豊臣秀頼 とよとみひでより( A.D.1593〜A.D.1615)
豊臣秀吉と側室淀君の次男として生まれ、豊臣政権の後継者として養育されたが、側近の石田三成を嫌う諸大名の求心力がなかった。しかし、秀吉の遺領大坂をよく治め、民衆から慕われていた。正室は母淀君の実妹崇源院の子・千姫。大坂の陣で家康に敗れ、淀君とともに自害。
豊臣秀頼
豊臣秀吉の次男として生まれ、豊臣政権の後継者として養育されたが、側近の石田三成を嫌う諸大名の求心力がなかった。しかし、秀吉の遺領大坂をよく治め、民衆から慕われていた。
秀吉の忘れ形見、大坂に散った悲劇の大名
家康を警戒させた貴人の風格
豊臣秀頼は徳川家康に対面するため京二条城に向かっていた。関ヶ原の戦いの敗戦からすでに11年、世は徳川の時代となっていた。その間秀頼も権大納言、内大臣、右大臣と叙されており、貴人の風格を備えていたようだ。19歳の凛々しいこの公達大名の姿に、沿道の人々は涙したともいう。会見に臨んだ家康は、その見事な成長ぶりに目を見張り、これから徳川の世を磐石にせしめるにあたって大きな障害になる
と危惧した。
家康との会見で凡庸ならざる風格を印象づけた秀頼。しかし、最大の正念場だった大坂の陣では、総大将でありながら、身の危険を案じた母淀殿の言葉に従い、城を守る将兵の前にも姿を現さなかつたという。最期は大坂城を徳川軍に囲まれ、家康の孫娘で正室の千姫を介して助命を願ったが叶わず、母とともに自害した。側室との間に一男一女があり、千姫とも仲睦まじかったといわれ、母にも逆らわず、そうした一面は民衆から愛され、九州ヘ落ち延びたという伝承を残している。
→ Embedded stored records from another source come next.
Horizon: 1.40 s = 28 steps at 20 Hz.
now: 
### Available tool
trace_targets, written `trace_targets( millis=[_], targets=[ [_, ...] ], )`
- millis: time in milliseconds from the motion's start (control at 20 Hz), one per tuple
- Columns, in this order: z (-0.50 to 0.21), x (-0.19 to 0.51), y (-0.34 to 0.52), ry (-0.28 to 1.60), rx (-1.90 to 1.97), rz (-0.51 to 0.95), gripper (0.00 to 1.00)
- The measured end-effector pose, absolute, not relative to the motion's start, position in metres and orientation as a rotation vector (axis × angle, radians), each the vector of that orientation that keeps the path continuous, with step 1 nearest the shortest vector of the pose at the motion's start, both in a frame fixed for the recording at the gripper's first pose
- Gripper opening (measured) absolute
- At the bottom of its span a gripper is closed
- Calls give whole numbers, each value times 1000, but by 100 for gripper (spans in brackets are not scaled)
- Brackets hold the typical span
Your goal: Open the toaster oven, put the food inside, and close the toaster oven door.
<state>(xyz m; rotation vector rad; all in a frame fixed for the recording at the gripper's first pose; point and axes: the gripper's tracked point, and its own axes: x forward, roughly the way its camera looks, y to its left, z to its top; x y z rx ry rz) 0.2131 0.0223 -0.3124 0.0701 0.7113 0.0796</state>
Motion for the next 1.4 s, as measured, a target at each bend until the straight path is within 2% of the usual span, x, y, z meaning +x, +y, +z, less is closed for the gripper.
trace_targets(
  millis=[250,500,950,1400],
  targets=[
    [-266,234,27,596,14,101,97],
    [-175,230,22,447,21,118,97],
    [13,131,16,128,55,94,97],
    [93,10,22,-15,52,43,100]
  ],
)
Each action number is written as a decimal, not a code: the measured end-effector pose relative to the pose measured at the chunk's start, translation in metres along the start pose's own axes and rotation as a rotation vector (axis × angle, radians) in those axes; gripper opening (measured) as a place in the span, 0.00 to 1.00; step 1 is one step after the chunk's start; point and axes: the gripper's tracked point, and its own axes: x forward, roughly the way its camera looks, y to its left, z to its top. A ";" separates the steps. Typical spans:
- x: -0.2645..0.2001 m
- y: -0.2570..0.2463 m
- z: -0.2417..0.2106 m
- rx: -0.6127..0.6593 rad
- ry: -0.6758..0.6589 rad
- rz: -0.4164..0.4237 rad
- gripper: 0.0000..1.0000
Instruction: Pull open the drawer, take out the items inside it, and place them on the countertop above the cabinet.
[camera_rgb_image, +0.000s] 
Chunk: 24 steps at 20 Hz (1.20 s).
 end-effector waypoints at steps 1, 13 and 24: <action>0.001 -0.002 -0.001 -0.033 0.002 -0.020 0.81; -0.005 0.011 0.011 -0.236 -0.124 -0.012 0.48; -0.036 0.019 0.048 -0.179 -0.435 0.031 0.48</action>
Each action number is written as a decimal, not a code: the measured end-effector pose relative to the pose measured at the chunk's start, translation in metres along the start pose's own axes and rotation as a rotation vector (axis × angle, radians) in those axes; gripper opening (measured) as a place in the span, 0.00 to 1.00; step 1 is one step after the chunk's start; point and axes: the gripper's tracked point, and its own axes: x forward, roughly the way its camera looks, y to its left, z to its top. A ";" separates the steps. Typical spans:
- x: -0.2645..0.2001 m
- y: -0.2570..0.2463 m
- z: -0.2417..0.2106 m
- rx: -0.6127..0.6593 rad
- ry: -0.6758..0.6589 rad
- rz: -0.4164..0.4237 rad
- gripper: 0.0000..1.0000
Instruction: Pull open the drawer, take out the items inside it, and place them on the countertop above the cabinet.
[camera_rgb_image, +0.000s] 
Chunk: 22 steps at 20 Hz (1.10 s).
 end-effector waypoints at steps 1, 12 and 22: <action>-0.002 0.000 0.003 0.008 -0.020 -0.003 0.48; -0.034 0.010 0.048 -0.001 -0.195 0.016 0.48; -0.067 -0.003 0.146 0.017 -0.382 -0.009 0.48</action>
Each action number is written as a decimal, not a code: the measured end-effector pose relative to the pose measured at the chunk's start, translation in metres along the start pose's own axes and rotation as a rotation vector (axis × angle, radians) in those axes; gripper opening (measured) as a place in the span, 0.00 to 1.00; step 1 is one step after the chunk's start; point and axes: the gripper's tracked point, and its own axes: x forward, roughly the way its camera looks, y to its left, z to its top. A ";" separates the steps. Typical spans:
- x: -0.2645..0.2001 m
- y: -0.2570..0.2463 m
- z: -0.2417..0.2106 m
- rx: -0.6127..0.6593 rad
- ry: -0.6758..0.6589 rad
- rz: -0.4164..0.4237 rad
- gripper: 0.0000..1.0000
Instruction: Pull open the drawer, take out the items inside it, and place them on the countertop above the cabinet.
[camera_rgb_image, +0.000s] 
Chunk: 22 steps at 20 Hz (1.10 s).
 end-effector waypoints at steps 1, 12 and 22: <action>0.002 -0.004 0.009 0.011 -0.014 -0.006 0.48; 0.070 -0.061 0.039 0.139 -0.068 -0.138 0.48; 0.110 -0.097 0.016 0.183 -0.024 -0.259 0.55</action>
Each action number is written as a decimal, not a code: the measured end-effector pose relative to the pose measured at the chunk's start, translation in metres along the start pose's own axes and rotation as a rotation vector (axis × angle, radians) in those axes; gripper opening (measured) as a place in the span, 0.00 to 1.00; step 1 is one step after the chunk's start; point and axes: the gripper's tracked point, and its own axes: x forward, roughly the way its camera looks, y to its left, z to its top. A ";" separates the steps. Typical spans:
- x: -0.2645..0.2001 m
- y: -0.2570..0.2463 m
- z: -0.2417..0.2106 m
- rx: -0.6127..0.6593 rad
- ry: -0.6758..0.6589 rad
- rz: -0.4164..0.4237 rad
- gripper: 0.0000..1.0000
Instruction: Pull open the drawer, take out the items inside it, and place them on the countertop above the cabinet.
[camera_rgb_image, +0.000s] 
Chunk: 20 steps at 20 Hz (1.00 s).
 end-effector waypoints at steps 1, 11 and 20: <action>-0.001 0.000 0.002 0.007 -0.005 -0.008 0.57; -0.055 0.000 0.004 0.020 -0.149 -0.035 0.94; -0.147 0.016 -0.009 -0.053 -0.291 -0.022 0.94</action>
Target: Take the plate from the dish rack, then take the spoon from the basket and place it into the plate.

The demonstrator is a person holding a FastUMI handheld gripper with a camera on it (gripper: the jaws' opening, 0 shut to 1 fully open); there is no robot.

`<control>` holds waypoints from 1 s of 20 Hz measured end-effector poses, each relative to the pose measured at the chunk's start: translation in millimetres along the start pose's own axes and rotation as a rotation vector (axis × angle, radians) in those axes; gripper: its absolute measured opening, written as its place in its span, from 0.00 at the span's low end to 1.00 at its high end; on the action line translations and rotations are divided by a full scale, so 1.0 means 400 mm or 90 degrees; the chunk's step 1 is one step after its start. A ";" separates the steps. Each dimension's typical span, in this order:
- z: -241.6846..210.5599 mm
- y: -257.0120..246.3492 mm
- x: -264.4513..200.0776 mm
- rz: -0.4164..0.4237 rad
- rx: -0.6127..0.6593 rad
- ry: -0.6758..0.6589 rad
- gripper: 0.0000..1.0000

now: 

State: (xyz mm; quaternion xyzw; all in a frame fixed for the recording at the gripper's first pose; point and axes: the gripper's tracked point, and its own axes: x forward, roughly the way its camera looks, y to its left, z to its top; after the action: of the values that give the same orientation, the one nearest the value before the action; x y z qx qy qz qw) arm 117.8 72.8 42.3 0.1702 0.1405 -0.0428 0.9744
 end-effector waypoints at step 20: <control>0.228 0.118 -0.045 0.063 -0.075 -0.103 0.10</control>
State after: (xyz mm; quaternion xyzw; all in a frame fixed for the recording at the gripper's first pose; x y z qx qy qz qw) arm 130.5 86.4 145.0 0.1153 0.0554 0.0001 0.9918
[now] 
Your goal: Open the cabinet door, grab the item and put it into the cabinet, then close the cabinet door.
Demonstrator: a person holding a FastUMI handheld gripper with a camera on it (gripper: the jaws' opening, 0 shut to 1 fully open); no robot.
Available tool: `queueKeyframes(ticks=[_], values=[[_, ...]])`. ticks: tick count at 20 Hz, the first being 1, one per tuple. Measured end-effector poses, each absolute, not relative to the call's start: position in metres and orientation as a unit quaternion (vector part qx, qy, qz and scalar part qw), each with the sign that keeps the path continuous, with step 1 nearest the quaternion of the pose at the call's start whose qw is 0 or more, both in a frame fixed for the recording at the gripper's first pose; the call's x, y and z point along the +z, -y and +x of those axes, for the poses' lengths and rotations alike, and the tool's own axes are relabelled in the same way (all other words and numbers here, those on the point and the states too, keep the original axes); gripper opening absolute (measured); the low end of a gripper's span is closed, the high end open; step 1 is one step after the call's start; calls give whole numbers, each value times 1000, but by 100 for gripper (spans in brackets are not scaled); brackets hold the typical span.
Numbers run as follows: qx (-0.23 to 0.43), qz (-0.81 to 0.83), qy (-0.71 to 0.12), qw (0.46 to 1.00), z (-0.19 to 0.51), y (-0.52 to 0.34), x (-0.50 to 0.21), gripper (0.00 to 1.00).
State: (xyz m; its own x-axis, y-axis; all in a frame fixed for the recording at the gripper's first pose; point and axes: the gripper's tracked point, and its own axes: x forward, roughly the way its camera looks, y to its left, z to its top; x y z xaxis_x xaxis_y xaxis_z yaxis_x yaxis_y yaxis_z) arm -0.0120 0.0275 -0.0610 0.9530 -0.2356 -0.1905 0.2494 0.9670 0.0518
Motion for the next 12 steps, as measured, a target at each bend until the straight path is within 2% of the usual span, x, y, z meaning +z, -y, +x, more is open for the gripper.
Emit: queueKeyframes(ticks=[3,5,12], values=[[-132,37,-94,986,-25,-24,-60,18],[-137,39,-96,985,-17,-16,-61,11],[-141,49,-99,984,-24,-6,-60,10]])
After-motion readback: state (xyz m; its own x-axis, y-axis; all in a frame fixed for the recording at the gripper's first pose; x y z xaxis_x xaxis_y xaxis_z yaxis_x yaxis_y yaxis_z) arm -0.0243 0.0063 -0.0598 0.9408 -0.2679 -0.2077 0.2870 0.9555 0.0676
秀頼は、その存在自体が悲劇の種であった。豊臣秀吉が、関白職を譲り後継者と指名した甥の豊臣秀次を一門ごと葬った事件も、将来の豊臣家相続を懸念しての秀頼への溺愛からだという。また関ヶ原の戦いで家康、石田三成両者から互いの挙兵の大義に利用されたのも、当時秀頼は8歳で自分の意思を表することができなかったためであろう。秀頼は大閤秀吉の後継者という宿命に克つことができなった。
幕藩体制の確立
織豊政権
豊臣秀吉の全国統一
全国統一を終えた1591(天正19)年、秀吉は関白の地位を甥の豊臣秀次(1568~95)にゆずるとともに緊楽第を与えたが、その後秀吉に実子豊臣秀頼(1593〜1615)が誕生したことから秀次との関係が悪化し、1595(文禄4)年、謀反を企てたという理由で秀次を処刑した。聚楽第もこのときに破却され、以後、豊臣政権の政庁は秀吉が隠居城として新築した伏見城に移った。
幕藩体制の成立
江戸幕府の成立
家康は1603(慶長8)年、全大名に対する指揮権の正統性を得るため征夷大将軍の宣下を受け、江戸に幕府を開いた。関白ではなく征夷大将軍を選んだのは、同じ官職制度のなかで豊臣秀頼と競うのを避け、いち早く豊臣政権から独立し、諸大名を戦争に動員し、指揮する武家の棟梁としての正当性を得るためであった。
家康にしたがわない秀吉の子豊臣秀頼は依然として大坂城におり、摂津·河内・和泉3カ国65万石余りの一大名になったとはいえ、名目的には秀吉以来の地位を継承しているかにみえた。1605(慶長10)年、家康は将軍職が徳川家の世襲であることを諸大名に示すため、自ら将軍職を辞し、子の徳川秀忠(1579〜1632)に将軍宣下を受けさせた。駿府に隠退して大御所と称した家康は、実権を握り続け、ついに1614(慶長19)年、方広寺の鐘銘事件をきっかけに、10月大坂冬の陣を引きおこし、12月いったん和議を結んだ。翌1615(元和元)年4月大坂夏の陣を戦い、5月大坂城陥落、淀君(1567〜1615)·秀頼母子の自害によって戦いは終わった。ここに「元和偃武」と呼ばれる「平和」の時代が到来した。